◆ **Task prompt**:
The lines from the one containing "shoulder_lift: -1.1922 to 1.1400" through the last one in the data: please copy those exactly, and only those, without the pictures.

◆ **Recorded data**:
========

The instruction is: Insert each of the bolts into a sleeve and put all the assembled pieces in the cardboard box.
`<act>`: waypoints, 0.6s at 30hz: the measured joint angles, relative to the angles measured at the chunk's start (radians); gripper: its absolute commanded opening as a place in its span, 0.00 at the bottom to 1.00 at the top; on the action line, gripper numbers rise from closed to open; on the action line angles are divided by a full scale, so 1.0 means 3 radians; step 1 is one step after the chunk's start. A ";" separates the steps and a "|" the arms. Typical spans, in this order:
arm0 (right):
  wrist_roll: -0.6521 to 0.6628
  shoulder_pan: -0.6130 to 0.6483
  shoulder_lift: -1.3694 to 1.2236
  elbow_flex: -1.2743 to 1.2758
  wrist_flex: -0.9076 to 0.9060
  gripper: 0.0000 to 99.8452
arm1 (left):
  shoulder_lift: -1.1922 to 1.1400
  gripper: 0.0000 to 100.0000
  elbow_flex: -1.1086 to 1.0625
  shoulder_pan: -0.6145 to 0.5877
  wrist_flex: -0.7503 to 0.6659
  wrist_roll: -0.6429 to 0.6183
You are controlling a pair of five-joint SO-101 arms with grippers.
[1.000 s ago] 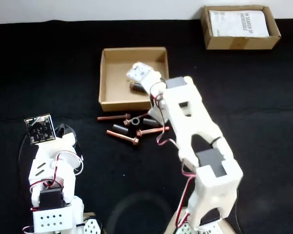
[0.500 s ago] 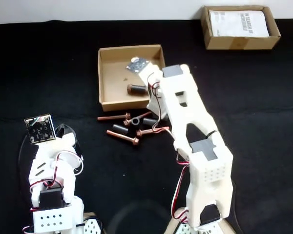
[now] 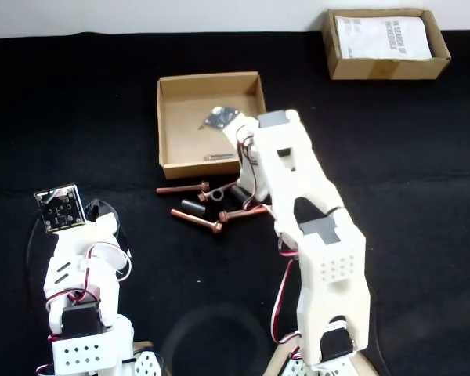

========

◆ **Finished exercise**:
  shoulder_lift: -1.1922 to 1.1400
  gripper: 0.0000 to 100.0000
  elbow_flex: -1.1086 to 1.0625
  shoulder_pan: -0.6145 to 0.5877
  wrist_flex: -0.7503 to 0.6659
  wrist_roll: -0.6429 to 0.6183
You are controlling a pair of five-joint SO-101 arms with grippers.
[1.000 s ago] 
[0.500 s ago] 
[now] 

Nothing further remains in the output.